EXERCISE AIM: Your output should be the lines below from the one holding "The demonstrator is" through the one holding "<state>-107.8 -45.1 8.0", transcribed exactly, with no pictures.
----
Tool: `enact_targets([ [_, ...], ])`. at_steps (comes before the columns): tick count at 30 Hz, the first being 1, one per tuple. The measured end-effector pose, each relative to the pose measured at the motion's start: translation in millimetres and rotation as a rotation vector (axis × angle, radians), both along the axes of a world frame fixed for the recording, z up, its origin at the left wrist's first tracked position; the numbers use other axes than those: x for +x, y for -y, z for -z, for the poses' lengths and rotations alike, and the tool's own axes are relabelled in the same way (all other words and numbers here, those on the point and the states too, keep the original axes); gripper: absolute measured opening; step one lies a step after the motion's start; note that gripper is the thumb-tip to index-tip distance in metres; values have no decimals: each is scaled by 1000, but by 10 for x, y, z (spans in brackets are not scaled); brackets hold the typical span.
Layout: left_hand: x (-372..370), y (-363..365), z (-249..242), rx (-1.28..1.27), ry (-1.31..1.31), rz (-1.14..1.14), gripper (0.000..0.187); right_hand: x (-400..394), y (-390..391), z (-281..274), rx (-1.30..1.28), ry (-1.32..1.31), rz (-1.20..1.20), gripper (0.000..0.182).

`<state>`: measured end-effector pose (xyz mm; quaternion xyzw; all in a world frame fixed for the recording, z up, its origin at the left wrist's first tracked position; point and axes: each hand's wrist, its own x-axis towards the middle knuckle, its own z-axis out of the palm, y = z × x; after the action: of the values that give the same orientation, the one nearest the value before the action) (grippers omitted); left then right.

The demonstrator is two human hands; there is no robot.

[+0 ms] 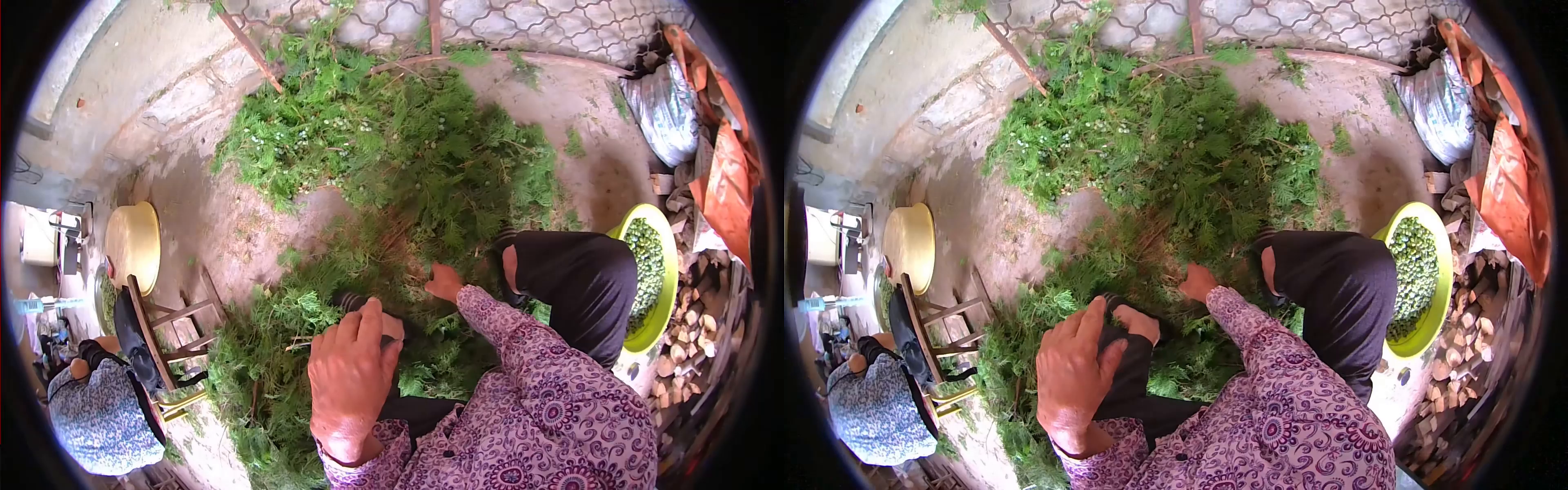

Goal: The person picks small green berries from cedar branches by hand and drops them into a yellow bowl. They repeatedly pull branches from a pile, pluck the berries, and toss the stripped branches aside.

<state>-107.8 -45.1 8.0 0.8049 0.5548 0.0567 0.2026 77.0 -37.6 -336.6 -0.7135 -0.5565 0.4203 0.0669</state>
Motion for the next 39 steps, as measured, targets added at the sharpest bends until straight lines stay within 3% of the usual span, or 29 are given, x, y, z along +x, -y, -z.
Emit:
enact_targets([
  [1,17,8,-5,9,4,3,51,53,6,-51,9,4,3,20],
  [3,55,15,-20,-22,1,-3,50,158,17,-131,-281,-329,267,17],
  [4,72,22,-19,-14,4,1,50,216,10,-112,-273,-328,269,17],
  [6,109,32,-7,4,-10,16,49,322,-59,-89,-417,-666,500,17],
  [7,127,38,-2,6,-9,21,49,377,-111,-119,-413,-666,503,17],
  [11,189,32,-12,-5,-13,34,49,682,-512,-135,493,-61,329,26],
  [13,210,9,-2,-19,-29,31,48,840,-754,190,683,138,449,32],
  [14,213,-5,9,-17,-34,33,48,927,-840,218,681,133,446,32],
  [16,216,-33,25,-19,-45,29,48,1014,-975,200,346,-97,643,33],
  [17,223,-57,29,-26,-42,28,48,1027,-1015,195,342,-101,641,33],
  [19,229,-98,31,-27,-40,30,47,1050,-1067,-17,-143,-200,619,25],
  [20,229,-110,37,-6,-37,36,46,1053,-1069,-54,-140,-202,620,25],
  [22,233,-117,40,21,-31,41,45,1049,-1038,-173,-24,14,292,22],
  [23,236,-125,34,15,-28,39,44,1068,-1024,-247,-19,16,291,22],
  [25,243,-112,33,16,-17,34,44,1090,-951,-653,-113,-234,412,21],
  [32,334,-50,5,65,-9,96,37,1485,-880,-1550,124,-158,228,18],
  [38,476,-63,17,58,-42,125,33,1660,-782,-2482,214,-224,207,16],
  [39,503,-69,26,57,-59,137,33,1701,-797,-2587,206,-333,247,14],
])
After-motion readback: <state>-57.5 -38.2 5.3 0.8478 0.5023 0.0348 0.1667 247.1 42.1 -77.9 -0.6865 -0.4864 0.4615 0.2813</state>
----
WRITTEN SOLUTION:
The demonstrator is two human hands; there is no robot.

[+0 ms] 

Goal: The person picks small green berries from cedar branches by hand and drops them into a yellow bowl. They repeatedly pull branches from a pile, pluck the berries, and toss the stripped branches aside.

<state>-107.8 -45.1 8.0 0.8049 0.5548 0.0567 0.2026 77.0 -37.6 -336.6 -0.7135 -0.5565 0.4203 0.0669</state>

There is nothing further to this answer.